Operations > OP_J2KP, OP_J2KP3D, OP_J2KPRGB |
OP_J2KP, OP_J2KP3D, OP_J2KPRGB : Compress to JPEG2000
See the J2K_UNION, TILECOMP, TILE, PARTITION, REGION, and REGION2 sections for additional information.
JPEG2000 compression may be used to compress images with varying grayscale and color bit depths, including planar and interlaced image formats, grayscale, color-mapped and continuous-tone color images and grayscale images with bit-depths from 1 to 16 bits per sample, signed and/or unsigned pixel values, in big-endian or little-endian order.
JPEG 2000 provides many different compression parameters. These can be independently adjusted to create a large number of useful compression modes. Most users will choose a destination file size by setting one of PF2_ForceLossless, CompFileSize or Rate, and will then sit back and let the OP_J2KP autopilot carry them safely to their desired result. The curious and feckless will attempt to fly manually by independently adjusting the various parameters available in J2K_UNION, TILE, and TILE_COMP.

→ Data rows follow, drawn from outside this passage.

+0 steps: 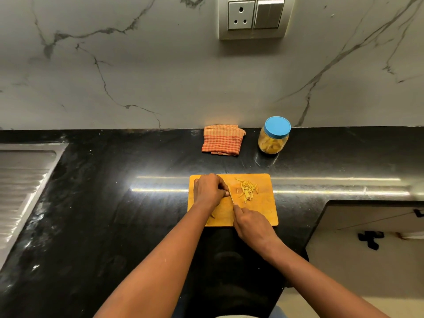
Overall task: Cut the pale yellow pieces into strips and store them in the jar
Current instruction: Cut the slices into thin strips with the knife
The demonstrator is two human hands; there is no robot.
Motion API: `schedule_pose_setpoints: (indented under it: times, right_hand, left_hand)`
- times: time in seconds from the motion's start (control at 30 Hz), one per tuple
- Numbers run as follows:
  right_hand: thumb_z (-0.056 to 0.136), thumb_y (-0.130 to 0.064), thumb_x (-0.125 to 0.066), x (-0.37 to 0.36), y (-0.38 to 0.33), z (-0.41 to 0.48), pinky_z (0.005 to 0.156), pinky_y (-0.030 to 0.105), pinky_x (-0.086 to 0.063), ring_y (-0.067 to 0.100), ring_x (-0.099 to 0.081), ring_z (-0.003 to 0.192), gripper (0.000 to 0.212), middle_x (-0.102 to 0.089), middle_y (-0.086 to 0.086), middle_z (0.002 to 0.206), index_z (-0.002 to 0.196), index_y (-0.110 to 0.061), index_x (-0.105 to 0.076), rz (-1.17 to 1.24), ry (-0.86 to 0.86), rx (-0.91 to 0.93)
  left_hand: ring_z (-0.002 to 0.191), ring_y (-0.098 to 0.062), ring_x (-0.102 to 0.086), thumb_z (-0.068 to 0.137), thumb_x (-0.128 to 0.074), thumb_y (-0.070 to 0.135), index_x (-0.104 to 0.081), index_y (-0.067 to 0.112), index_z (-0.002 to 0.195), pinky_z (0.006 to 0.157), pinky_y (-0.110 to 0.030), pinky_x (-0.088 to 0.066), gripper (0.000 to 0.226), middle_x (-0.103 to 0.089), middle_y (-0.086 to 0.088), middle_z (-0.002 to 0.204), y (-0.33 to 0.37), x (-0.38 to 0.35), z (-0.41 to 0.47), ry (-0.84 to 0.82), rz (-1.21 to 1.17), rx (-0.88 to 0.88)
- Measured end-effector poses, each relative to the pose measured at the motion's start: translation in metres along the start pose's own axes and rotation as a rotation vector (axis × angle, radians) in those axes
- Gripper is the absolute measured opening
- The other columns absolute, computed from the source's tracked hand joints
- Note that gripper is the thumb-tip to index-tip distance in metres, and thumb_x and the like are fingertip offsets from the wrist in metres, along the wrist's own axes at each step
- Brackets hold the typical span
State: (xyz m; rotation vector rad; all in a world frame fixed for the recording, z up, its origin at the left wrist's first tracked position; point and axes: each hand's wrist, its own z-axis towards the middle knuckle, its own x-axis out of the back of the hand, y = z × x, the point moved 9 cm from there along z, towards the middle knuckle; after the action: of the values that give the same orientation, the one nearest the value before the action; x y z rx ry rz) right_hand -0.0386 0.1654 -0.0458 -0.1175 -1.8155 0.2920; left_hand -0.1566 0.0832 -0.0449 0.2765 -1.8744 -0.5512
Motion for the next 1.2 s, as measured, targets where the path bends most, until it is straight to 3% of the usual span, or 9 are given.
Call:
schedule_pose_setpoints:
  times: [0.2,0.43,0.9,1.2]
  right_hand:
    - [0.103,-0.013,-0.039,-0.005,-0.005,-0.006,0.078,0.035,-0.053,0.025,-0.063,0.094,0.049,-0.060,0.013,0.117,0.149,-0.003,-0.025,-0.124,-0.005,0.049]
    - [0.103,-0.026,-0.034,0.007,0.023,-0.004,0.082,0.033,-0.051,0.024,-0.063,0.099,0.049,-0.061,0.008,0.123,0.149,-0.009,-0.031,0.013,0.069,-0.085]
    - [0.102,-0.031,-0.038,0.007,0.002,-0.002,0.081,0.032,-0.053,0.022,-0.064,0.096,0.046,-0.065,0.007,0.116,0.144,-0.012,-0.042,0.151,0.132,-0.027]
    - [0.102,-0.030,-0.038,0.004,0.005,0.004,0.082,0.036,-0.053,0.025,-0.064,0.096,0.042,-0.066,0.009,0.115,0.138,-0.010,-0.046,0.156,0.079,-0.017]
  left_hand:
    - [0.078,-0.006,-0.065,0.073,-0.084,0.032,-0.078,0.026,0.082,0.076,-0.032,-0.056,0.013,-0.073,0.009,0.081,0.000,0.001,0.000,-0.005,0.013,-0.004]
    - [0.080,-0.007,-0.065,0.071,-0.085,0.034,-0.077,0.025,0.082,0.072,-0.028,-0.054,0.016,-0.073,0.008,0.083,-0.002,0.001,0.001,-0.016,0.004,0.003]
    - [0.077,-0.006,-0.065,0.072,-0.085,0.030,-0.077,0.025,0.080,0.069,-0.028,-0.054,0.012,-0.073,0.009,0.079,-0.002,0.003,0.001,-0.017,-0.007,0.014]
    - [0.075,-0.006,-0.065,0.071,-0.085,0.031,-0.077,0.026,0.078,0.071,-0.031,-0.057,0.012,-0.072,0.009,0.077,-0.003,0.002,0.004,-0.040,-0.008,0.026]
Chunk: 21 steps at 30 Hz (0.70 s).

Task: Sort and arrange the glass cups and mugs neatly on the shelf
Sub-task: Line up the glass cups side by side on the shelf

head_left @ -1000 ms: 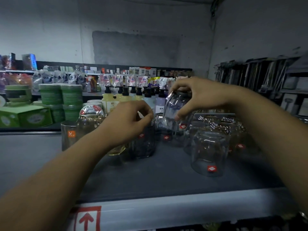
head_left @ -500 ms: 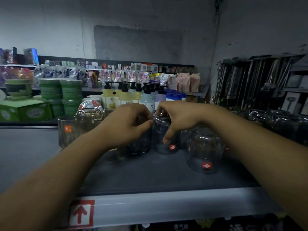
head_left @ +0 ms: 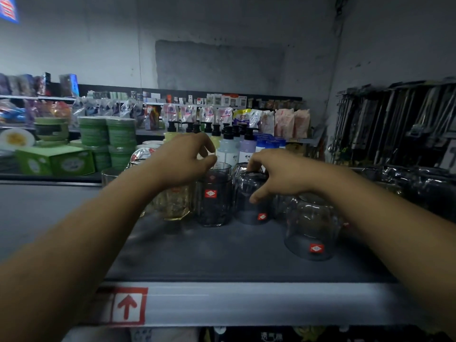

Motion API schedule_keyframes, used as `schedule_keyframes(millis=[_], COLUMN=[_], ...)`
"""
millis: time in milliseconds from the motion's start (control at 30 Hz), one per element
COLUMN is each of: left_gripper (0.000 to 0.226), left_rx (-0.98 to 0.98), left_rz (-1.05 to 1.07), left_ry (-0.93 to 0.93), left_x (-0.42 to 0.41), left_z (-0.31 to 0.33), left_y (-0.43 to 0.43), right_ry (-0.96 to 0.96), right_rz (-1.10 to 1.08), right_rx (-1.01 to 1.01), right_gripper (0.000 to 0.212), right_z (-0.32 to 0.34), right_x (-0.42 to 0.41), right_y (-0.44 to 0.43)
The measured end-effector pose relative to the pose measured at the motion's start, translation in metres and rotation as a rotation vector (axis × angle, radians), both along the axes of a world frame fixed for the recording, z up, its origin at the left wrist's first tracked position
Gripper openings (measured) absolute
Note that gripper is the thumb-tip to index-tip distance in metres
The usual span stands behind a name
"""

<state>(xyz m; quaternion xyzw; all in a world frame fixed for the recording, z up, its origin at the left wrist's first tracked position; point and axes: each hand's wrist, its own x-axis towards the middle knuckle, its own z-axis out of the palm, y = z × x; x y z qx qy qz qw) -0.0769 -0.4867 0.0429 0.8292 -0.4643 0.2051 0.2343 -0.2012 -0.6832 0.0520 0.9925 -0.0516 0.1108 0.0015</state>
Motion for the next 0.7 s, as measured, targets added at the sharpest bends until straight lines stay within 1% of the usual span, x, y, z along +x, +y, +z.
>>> schedule_keyframes(millis=[67, 100, 200, 267, 333, 400, 467, 633, 700], left_gripper=[0.030, 0.029, 0.023, 0.021, 0.023, 0.027, 0.028, 0.028, 0.033], left_rx=[0.044, 0.053, 0.006, -0.023, -0.002, 0.036, 0.038, 0.034, 0.046], left_rz=[-0.017, -0.027, -0.094, -0.169, -0.224, -0.231, -0.230, -0.294, -0.353], left_ry=[0.061, 0.061, -0.020, -0.055, -0.086, -0.115, -0.123, -0.129, -0.143], left_x=[0.002, 0.001, -0.011, -0.023, -0.033, -0.039, -0.042, -0.058, -0.066], left_z=[0.009, 0.010, 0.008, 0.004, 0.000, -0.003, -0.005, -0.012, -0.016], left_y=[-0.007, -0.011, -0.024, -0.031, -0.036, -0.039, -0.041, -0.053, -0.056], right_ry=[-0.003, -0.010, -0.074, -0.163, -0.283, -0.380, -0.446, -0.662, -0.697], right_rz=[0.003, 0.007, 0.021, 0.039, 0.062, 0.062, 0.036, 0.040, 0.035], right_rx=[0.007, 0.027, 0.142, 0.189, 0.237, 0.254, 0.231, 0.316, 0.342], right_gripper=[0.075, 0.076, 0.070, 0.063, 0.061, 0.062, 0.060, 0.049, 0.048], right_z=[0.000, 0.000, 0.002, 0.002, -0.005, -0.022, -0.042, -0.077, -0.081], right_x=[-0.001, -0.004, -0.019, -0.038, -0.065, -0.093, -0.114, -0.119, -0.119], right_y=[-0.001, -0.003, -0.008, -0.013, -0.018, -0.021, -0.021, -0.021, -0.020])
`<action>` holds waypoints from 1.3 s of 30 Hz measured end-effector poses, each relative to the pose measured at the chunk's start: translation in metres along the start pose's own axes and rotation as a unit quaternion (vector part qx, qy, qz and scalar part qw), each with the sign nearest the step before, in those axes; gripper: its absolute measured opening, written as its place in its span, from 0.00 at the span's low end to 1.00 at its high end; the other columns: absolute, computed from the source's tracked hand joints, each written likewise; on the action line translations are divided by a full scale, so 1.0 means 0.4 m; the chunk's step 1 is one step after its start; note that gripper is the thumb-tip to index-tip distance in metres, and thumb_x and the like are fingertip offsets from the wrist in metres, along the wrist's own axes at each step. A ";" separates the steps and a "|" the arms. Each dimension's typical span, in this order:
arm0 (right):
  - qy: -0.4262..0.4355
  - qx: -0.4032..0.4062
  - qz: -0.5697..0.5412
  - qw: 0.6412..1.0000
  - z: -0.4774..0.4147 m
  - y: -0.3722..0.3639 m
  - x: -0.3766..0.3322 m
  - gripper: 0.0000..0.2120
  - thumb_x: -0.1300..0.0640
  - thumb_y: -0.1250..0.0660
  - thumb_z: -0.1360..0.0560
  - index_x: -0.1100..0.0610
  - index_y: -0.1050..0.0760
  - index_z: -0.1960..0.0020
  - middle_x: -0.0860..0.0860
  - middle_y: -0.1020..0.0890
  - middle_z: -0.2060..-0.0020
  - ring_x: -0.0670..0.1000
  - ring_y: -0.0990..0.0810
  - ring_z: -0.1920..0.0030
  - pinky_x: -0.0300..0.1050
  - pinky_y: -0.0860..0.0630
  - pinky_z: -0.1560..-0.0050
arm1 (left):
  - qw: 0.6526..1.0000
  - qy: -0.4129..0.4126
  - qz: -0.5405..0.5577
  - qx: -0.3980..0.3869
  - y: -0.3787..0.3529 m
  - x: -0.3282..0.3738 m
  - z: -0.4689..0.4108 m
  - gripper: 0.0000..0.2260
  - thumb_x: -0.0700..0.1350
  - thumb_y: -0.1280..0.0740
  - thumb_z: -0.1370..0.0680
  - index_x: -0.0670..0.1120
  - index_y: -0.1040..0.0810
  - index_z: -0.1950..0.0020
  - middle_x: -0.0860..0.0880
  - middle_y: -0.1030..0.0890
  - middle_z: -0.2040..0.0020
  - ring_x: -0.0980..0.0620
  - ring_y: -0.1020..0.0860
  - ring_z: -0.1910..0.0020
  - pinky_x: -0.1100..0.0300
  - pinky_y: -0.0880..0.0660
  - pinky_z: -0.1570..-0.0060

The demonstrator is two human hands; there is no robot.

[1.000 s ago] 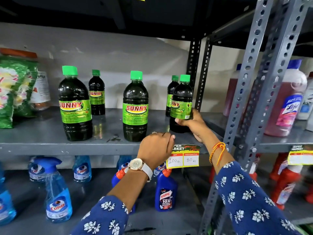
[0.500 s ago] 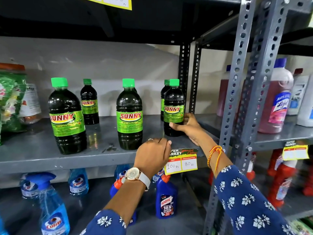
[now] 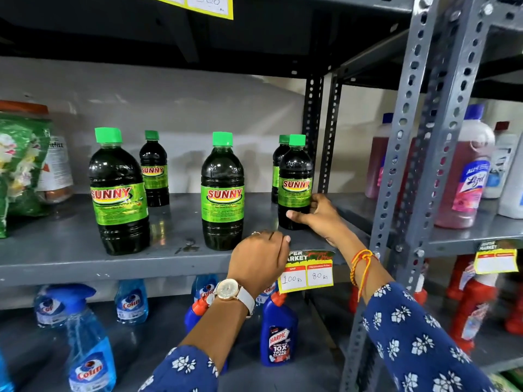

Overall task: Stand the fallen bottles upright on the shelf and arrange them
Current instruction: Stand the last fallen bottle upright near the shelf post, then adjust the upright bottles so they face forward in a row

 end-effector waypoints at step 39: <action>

The output JPEG2000 compressed image can be in the JPEG2000 raw codestream format or in the JPEG2000 JP2 file format controlled by the use of the PF2_SkipJP2Header flag. The former is an excerpt of the latter.
The JPEG2000 compressor supports multiple tiles for images according to the dimensions specified by TileWidth and TileHeight. In most cases a single tile is recommended and both TileWidth and TileHeight are set to 0. Too many tiles increase compression time when TargetPSNR, Rate or CompFileSize is used as the controlling parameter. Too many tiles also reduce image quality for a given TargetPSNR, Rate or CompFileSize because of JPEG 2000 overhead associated with tiles.
JPEG2000 supports both lossy and lossless encoding. The lossless mode uses the reversible wavelet filter (Tilecomp.WaveletTransform = WT_5_3) and uses either the reversible color-space transform or no color-space transform. The lossless mode is most easily selected by setting the PF2_ForceLossless flag which forces use of both the reversible wavelet and the reversible color-space transform.
Both lossy and lossless encoding will be faster, and decompression of the resulting compressed image will be faster, if TCF_Bypass is set in u.J2K.DftTile.DftTileComp.Flags, but at a cost of a few percent larger size of the compressed image.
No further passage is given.